• [EXERCISE PROMPT] Using the entries below, output each line exactly from the first through the one that contains "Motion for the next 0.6".

━━━━━━

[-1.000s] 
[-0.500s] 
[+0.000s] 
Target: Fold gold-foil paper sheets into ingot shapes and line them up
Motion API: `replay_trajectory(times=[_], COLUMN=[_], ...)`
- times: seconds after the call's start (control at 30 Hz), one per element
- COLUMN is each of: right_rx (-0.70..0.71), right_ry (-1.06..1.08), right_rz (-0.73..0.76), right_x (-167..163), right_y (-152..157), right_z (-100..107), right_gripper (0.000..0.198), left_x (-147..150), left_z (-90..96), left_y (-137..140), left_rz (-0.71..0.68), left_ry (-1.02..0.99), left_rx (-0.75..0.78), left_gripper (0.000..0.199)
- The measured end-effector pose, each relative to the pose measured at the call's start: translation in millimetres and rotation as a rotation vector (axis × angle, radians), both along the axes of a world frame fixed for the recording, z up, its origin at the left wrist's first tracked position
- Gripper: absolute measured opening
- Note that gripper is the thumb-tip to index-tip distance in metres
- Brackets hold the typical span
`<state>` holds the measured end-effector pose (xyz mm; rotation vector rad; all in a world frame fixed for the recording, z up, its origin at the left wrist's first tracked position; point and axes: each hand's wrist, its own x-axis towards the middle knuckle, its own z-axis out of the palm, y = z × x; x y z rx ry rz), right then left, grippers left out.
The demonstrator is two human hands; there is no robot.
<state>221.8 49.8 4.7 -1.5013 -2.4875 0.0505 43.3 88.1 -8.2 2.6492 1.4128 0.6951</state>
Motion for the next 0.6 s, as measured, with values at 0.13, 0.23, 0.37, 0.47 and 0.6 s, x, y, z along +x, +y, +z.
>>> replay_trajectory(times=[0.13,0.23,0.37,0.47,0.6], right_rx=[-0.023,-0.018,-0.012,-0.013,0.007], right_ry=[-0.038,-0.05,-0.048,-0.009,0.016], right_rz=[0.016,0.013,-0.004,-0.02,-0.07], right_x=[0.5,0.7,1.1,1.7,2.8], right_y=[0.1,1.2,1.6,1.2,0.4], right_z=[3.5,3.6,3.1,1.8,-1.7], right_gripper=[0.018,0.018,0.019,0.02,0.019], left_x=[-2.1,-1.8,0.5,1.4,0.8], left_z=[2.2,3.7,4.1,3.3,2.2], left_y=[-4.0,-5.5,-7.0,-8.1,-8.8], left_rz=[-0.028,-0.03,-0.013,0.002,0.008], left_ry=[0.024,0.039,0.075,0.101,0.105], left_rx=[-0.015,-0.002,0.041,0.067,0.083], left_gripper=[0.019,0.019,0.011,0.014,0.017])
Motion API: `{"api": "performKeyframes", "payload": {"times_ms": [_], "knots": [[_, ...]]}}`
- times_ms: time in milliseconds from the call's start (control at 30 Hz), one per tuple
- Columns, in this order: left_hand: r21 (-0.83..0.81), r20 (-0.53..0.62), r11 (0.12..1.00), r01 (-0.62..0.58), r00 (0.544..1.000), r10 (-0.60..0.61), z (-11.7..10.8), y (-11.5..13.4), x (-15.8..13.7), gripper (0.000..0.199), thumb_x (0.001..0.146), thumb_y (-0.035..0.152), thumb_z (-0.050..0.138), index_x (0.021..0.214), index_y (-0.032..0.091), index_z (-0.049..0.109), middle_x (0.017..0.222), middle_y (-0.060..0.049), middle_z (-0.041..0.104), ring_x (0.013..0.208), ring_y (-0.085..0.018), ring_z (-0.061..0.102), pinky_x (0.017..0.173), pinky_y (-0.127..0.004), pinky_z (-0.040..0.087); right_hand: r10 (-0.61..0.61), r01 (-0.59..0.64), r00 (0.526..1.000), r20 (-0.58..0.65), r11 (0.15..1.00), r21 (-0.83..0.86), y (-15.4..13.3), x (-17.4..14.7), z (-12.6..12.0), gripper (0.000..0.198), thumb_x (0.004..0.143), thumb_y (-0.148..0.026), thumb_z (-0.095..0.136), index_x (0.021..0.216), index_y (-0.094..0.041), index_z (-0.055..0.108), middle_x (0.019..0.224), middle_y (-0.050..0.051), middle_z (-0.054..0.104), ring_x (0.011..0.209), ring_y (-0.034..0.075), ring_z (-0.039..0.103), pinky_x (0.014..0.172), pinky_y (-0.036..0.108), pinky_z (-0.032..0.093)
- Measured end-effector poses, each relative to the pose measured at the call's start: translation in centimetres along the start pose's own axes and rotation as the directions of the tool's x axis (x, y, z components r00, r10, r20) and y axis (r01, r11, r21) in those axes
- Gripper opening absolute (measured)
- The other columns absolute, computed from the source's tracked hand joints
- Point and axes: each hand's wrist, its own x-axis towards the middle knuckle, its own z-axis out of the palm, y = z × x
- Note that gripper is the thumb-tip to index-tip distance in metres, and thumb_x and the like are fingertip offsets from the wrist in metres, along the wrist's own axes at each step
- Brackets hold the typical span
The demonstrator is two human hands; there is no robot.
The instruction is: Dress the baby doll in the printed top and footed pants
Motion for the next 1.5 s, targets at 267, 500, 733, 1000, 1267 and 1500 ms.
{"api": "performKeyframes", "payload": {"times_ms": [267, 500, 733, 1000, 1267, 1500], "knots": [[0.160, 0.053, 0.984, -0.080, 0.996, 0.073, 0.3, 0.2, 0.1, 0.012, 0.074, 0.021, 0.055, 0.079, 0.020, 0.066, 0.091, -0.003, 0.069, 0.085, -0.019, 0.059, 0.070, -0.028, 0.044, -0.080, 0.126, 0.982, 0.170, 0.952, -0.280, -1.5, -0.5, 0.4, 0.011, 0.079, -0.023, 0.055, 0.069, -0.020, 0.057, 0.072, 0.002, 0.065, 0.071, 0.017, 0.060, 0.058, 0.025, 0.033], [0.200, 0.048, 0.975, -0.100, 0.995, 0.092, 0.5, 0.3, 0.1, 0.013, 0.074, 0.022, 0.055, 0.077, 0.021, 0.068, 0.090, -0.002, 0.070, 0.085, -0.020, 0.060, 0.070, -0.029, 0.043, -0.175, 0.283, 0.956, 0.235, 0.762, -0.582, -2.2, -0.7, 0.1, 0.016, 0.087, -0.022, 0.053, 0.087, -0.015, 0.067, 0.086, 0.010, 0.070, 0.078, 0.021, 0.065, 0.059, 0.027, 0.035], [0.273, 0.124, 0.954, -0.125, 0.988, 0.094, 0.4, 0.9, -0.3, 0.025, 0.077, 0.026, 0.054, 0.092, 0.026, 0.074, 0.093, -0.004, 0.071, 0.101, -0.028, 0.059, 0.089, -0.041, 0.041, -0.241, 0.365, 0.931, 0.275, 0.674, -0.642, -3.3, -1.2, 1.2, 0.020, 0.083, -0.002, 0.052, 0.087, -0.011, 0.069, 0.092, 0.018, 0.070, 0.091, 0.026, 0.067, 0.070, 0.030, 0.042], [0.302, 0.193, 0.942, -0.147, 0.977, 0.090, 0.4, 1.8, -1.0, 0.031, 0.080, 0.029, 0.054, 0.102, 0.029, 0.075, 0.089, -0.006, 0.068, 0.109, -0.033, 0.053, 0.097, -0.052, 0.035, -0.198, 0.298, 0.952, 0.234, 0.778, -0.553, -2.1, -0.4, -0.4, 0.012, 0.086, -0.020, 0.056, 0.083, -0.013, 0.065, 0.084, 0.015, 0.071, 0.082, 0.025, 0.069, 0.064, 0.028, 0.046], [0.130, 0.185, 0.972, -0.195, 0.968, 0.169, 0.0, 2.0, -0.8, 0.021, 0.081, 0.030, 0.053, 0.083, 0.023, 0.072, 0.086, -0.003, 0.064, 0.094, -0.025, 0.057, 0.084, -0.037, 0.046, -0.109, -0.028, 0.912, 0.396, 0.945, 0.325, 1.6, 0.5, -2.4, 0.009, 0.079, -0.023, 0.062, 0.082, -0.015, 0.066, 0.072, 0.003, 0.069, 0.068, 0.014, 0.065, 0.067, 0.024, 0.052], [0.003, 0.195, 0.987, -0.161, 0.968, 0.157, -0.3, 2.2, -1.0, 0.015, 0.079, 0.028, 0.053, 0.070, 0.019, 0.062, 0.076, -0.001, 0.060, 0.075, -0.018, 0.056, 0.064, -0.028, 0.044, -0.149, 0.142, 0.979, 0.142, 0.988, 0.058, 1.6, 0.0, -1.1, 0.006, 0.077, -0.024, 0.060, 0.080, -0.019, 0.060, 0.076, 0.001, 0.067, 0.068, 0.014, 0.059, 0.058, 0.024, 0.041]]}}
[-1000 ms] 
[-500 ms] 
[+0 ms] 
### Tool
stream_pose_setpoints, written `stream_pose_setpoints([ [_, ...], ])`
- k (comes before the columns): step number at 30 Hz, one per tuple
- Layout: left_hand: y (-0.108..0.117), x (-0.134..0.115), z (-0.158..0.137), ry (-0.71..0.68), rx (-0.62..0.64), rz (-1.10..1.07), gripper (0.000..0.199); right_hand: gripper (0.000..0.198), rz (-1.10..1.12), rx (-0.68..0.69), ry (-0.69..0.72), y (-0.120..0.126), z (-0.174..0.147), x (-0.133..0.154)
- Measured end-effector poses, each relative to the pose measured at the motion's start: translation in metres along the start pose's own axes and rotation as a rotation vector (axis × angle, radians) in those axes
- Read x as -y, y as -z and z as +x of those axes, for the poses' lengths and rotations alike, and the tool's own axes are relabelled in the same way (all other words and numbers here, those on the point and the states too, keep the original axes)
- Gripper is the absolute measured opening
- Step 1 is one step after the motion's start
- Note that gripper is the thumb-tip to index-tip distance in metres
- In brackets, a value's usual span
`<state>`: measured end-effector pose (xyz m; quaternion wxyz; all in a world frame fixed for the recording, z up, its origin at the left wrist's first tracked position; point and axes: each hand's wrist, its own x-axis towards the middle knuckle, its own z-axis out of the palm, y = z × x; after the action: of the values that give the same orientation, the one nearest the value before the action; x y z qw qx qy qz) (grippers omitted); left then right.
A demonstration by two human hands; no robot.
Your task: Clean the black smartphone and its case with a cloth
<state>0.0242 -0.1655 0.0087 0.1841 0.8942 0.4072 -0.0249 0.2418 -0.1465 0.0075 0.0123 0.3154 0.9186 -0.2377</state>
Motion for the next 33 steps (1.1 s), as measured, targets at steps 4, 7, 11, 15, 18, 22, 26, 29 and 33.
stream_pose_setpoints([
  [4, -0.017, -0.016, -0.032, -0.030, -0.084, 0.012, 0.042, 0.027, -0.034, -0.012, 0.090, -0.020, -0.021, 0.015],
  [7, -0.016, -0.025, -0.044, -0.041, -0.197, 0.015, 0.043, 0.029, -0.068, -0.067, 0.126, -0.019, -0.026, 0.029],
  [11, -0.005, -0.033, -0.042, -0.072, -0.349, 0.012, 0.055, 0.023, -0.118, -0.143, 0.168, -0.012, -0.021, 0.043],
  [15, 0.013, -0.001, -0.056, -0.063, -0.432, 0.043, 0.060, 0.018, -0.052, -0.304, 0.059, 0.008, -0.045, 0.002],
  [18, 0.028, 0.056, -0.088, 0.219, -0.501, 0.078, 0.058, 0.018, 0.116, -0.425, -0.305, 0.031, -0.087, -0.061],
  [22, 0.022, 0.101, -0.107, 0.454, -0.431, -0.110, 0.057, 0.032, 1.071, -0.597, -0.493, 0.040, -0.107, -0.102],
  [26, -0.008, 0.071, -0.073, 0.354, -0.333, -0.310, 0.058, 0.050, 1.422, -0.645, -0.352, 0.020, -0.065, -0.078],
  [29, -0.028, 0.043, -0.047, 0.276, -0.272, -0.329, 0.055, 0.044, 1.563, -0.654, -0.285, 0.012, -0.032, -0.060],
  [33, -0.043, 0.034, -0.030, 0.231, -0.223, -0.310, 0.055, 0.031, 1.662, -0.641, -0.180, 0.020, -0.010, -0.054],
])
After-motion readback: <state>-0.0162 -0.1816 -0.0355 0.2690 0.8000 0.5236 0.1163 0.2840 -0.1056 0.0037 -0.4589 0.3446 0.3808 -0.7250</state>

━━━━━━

• [ANSWER SECTION]
[-1.000s] 
[-0.500s] 
[+0.000s] 
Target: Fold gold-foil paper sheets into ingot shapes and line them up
Motion API: `replay_trajectory(times=[_], COLUMN=[_], ...)`
- times: seconds after the call's start (control at 30 Hz), one per element
- COLUMN is each of: right_rx (-0.70..0.71), right_ry (-1.06..1.08), right_rz (-0.73..0.76), right_x (-167..163), right_y (-152..157), right_z (-100..107), right_gripper (0.000..0.198), left_x (-147..150), left_z (-90..96), left_y (-137..140), left_rz (-0.71..0.68), left_ry (-1.02..0.99), left_rx (-0.75..0.78), left_gripper (0.000..0.199)
- The measured end-effector pose, each relative to the pose measured at the call's start: translation in millimetres and rotation as a rotation vector (axis × angle, radians), both along the axes of a world frame fixed for the recording, z up, its origin at the left wrist's first tracked position
- Gripper: absolute measured opening
- Note that gripper is the thumb-tip to index-tip distance in metres
- Brackets hold the typical span
`<state>` holds the measured end-effector pose (xyz mm; rotation vector rad; all in a world frame fixed for the recording, z up, its origin at the left wrist's first tracked position; point and axes: each hand's wrist, its own x-axis towards the middle knuckle, its own z-axis out of the palm, y = z × x; x y z rx ry rz), right then left, grippers left out.
The demonstrator is two human hands; there is no robot.
<state>221.8 49.8 4.7 -1.5013 -2.4875 0.0505 43.3 88.1 -8.2 2.6492 1.4128 0.6951</state>
Motion for the next 0.6 s, as measured, with values at 0.13, 0.23, 0.37, 0.47 and 0.6 s, x, y, z along +x, +y, +z.

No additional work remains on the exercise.